Weirdly, box jellies, or cubozoans, are equipped with as many as two dozen eyes-not primitive, light-sensing patches of cells, as in some other marine invertebrates, but true eyeballs composed of lenses, retinas and corneas. These eyes are paired around the circumference of their bells, one pointing upward, one pointing downward-giving some box jellies a 360-degree range of vision, the most sophisticated visual sensing apparatus in the animal kingdom. Of course, these eyes are used to detect prey and avoid predators, but their main function is to keep the box jelly properly oriented in the water.

Jellyfish Have a Unique Way of Delivering Venom

Most poisonous animals deliver their venom by biting--but not jellyfish (and other cnidarians), which have evolved specialized structures called nematocysts. There are thousands of nematocysts in each of the thousands of cnidocytes (see slide #2) on a jellyfish's tentacles; when stimulated, they build up an internal pressure of over 2,000 pounds per square inch and explode, piercing the skin of the unfortunate victim and delivering thousands of tiny doses of venom. So potent are nematocysts that they can be activated even when a jellyfish is beached or dying, which accounts for incidents where dozens of people are stung by a single, seemingly expired jelly!

The Sea Wasp Is the Most Dangerous Jellyfish

Chironex fleckeri
Chironex fleckeri

Everyone worries about black widow spiders and rattlesnakes, but pound for pound, the most dangerous animal on earth may be the sea wasp (Chironex fleckeri). The biggest of all box jellies-its bell is about the size of a basketball and its tentacles are up to 10 feet long-the sea wasp prowls the waters of Australia and southeast Asia, and is know to have killed at least 60 people over the last century. Just grazing a sea wasp's tentacles will produce excruciating pain, and if contact is widespread and prolonged, a full-grown human victim can die in as little as two to five minutes.

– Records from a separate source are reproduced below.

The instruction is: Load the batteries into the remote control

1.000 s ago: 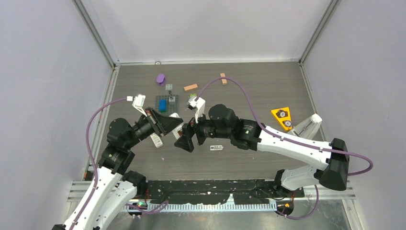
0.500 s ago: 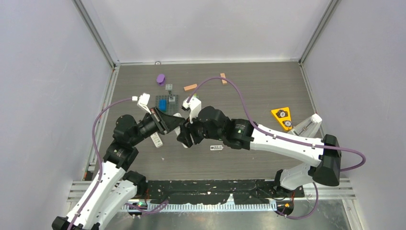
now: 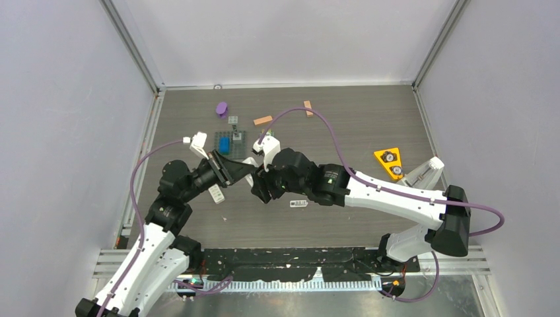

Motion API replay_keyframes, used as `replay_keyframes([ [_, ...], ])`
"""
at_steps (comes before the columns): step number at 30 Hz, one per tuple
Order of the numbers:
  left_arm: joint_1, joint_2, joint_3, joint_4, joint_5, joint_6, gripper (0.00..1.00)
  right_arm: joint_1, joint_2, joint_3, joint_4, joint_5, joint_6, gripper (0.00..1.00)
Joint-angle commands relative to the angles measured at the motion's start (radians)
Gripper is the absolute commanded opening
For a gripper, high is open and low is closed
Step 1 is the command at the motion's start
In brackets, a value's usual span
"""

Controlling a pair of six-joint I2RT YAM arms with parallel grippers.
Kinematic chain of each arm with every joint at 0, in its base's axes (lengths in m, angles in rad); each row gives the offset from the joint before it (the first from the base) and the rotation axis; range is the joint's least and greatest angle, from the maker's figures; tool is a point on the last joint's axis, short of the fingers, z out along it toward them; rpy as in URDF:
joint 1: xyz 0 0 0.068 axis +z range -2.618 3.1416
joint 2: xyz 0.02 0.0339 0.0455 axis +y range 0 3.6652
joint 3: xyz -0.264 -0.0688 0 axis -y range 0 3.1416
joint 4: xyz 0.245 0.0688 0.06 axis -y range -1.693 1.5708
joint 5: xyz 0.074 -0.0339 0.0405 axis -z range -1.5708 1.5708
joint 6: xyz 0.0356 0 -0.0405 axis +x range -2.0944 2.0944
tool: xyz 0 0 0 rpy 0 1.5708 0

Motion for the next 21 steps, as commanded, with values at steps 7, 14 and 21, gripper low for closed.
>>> replay_keyframes([
  [7, 0.007, -0.015, -0.022, 0.035, -0.001, 0.044, 0.0, -0.016, -0.035, -0.003, 0.032, -0.031, 0.024, 0.5],
  [14, 0.025, -0.026, -0.041, 0.045, -0.001, 0.067, 0.0, -0.113, -0.175, -0.108, 0.063, -0.062, 0.106, 0.83],
  [21, 0.062, -0.015, -0.067, 0.118, 0.081, 0.071, 0.0, -0.317, -0.315, -0.281, 0.06, -0.138, 0.145, 0.79],
])
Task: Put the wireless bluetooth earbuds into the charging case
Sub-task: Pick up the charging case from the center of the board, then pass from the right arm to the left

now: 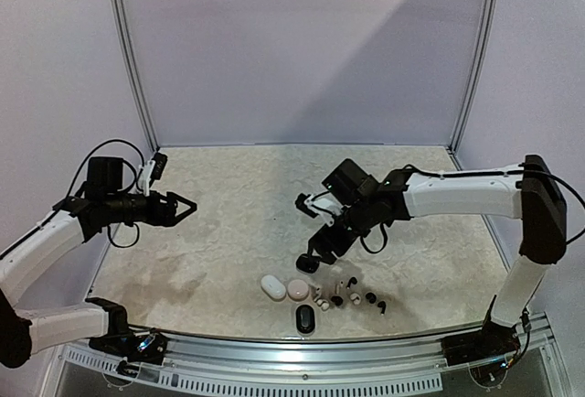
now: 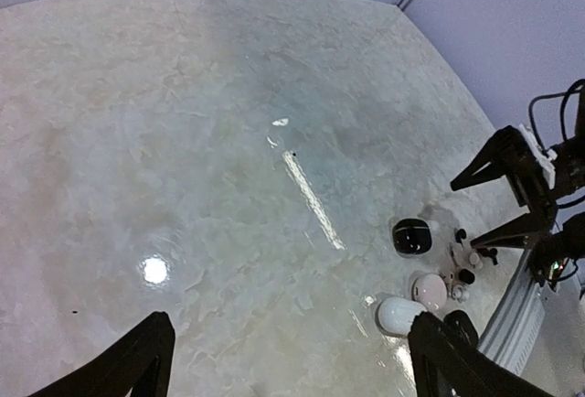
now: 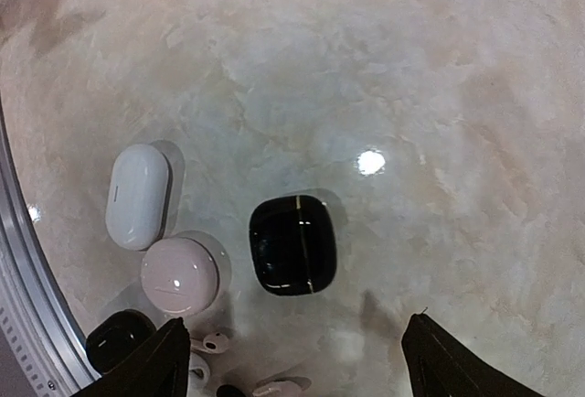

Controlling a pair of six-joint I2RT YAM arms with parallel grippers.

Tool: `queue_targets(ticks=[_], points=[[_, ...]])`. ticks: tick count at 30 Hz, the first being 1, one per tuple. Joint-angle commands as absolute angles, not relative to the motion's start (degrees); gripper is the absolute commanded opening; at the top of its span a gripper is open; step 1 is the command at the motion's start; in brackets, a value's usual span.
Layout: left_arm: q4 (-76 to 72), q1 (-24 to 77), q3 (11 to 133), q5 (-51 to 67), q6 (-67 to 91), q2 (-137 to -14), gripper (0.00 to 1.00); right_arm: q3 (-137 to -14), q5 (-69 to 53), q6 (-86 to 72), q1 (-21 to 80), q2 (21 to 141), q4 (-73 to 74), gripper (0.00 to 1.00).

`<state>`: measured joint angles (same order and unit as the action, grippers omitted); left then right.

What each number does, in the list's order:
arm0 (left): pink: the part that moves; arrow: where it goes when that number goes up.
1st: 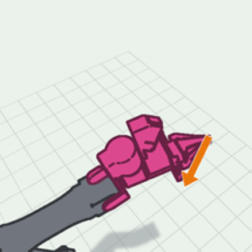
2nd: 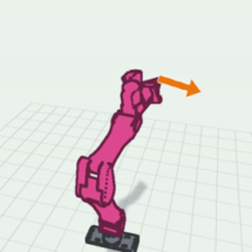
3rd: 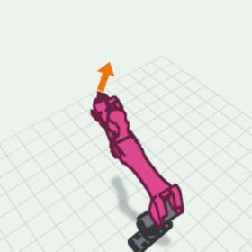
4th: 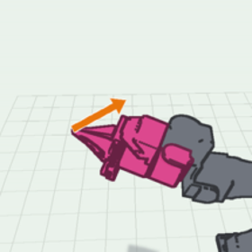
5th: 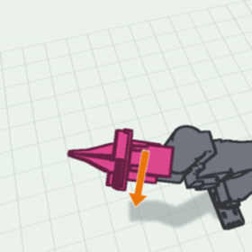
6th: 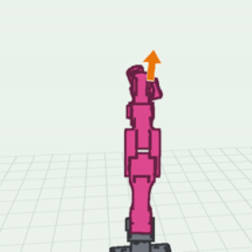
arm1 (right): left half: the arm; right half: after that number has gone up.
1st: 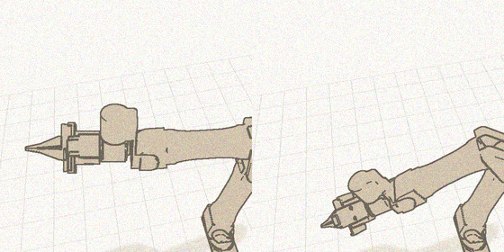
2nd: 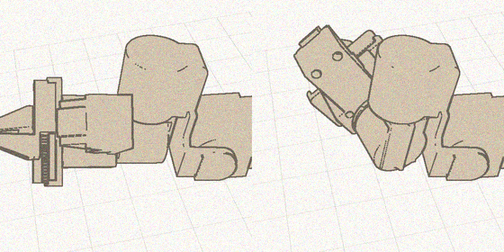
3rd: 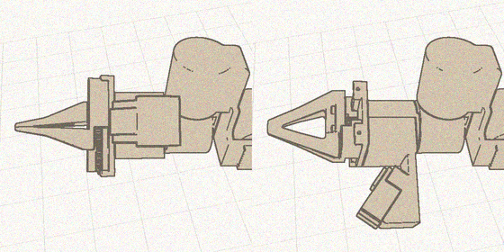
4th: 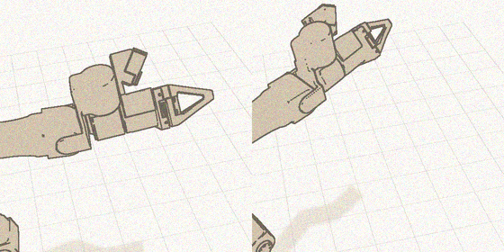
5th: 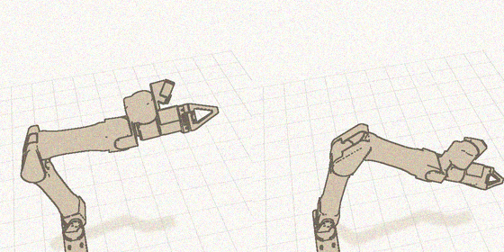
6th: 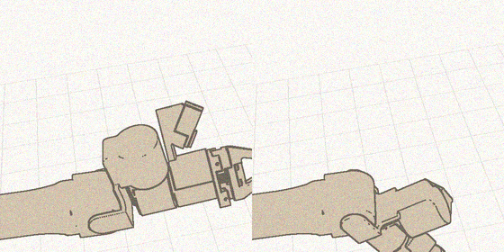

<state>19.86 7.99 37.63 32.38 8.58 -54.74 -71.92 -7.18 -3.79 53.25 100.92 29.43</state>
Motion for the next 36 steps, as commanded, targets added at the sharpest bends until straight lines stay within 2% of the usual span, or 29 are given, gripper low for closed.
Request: queue_targets(ticks=[1,8,17,24,30,36], points=[[12.5,12.5,34.0,32.4,12.4,-56.1,0.90,-76.6,-9.8,-0.6,54.7,107.6,31.9,0.82],[8.0,14.8,32.0,31.0,14.9,-57.0,0.90,-80.1,-8.5,1.8,54.8,114.3,32.5,0.79],[7.2,15.2,31.2,29.5,15.3,-57.3,0.90,-80.5,-8.4,2.0,55.2,118.0,32.5,0.69],[7.0,15.2,31.4,28.8,15.7,-57.4,0.89,-81.3,-8.3,2.5,55.3,119.5,32.2,0.51],[6.3,15.2,31.0,29.0,17.9,-57.4,0.89,-81.7,-7.0,4.5,55.2,119.4,32.3,0.26],[2.8,16.1,32.5,34.4,25.1,-58.2,0.90,-83.0,0.6,10.3,55.3,112.3,28.0,0.20]])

Jellyfish Move by Undulating Their Bells

Jellyfish are equipped with hydrostatic skeletons, which sound like they might have been invented by Iron Man, but are actually an innovation that evolution hit on hundreds of millions of years ago. Essentially, the bell of a jellyfish is a fluid-filled cavity surrounded by circular muscles; the jelly contracts its muscles, squirting water in the opposite direction from where it wishes to go. (Jellyfish aren't the only animals to possess hydrostatic skeletons; they can also be found in starfish, earthworms, and various other invertebrates.) Jellies can also move along ocean currents, thus sparing themselves the effort of undulating their bells.

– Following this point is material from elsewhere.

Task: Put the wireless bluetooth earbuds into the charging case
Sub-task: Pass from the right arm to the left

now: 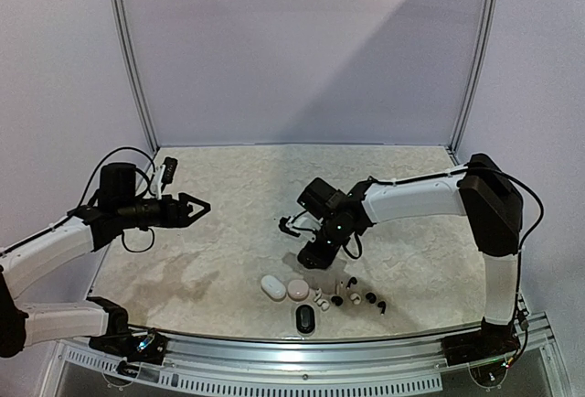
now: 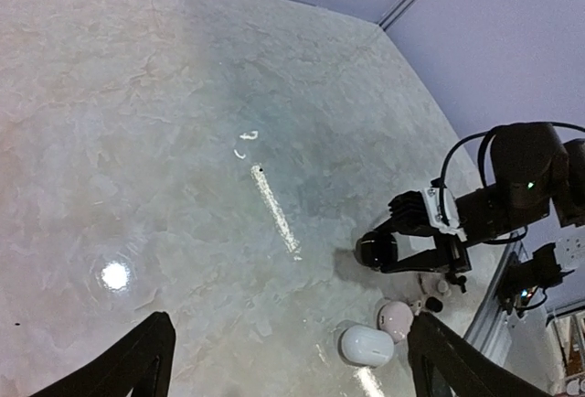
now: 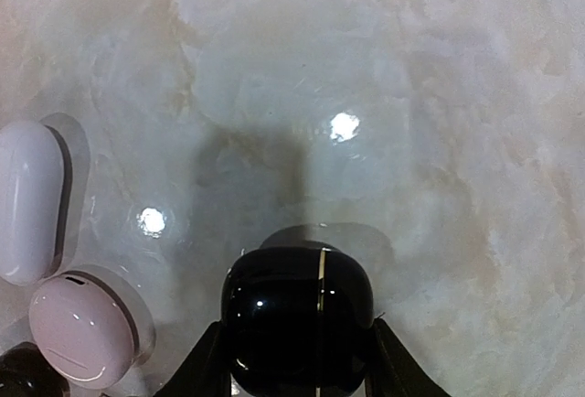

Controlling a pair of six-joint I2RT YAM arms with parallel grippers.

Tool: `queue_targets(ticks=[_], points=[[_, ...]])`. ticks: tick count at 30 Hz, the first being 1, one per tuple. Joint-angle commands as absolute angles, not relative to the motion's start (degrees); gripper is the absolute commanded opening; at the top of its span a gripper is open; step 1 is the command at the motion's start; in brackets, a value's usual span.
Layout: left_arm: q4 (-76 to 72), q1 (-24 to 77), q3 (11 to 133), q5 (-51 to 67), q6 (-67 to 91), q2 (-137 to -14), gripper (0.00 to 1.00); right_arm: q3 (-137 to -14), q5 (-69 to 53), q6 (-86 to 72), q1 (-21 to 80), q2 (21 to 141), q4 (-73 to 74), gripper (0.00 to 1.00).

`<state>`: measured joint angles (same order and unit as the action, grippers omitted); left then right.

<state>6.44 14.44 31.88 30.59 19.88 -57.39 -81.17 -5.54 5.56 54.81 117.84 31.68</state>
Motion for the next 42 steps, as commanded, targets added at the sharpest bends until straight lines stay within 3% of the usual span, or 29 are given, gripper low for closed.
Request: queue_targets(ticks=[1,9,13,19,24,32,36,38,40,42], points=[[2.2,16.6,33.3,35.4,25.6,-58.5,0.90,-82.9,2.3,11.3,55.2,110.7,24.8,0.20],[-4.6,26.4,42.6,42.8,30.3,-64.4,0.84,-77.7,4.1,25.3,57.3,99.1,-1.9,0.11],[-4.4,29.0,50.7,41.7,32.1,-69.6,0.76,-78.2,6.4,32.2,58.8,99.0,-5.6,0.08],[-2.0,33.8,61.0,41.7,32.3,-76.3,0.76,-80.2,5.1,33.8,59.0,98.4,-6.0,0.06],[2.8,35.4,63.0,40.4,30.7,-79.1,0.50,-79.7,4.5,33.4,59.1,96.6,-5.2,0.05],[5.0,38.0,67.2,40.5,28.4,-82.4,0.30,-78.2,3.7,32.6,59.2,94.5,-5.7,0.04],[7.5,38.1,68.5,39.6,26.6,-82.9,0.00,-78.2,3.7,32.3,59.2,94.1,-5.9,0.03],[7.2,38.1,68.3,40.0,26.3,-82.6,0.00,-78.2,3.6,32.4,59.2,94.0,-5.6,0.03],[6.9,38.1,68.2,41.2,25.1,-82.3,0.00,-78.3,3.5,32.4,59.2,94.1,-5.0,0.09],[7.0,38.0,68.2,42.2,22.8,-81.9,0.00,-78.9,3.8,32.0,59.2,94.4,-3.7,0.34]])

One Species of Jellyfish May Be Immortal

Turritopsis dornii
Turritopsis dornii

Like most invertebrate animals, jellyfish have very short lifespans: some small species live for only a few hours, while the largest varieties, like the lion's mane jellyfish, may survive for a few years. Controversially, one Japanese scientist claims that the jellyfish species Turritopsis dornii is effectively immortal: full-grown individuals have the ability to revert back to the polyp stage (see slide #5), and thus, theoretically, can cycle endlessly from adult to juvenile form. Unfortunately, this behavior has only been observed in the laboratory, and T. dornii can easily die in many other ways (say, being eaten by predators or washing up on the beach).

A Group of Jellyfish Is Called a "Bloom" or "Swarm"

Stomolophus meleagris
Stomolophus meleagris

Remember that scene in Finding Nemo where Marlon and Dory have to thread their way through a jellyfish traffic jam? Technically, this type of aggregation is known as a bloom or a warm, and consists of hundreds or even thousands of individual jellyfish. Marine biologists have noticed that jellyfish blooms are getting bigger and more frequent, which may be an indicator of pollution and/or global warming (blooms are more likely to form in warm water, and jellyfish can also thrive in oxygen-depleted marine environments that comparably sized invertebrates have long since fled).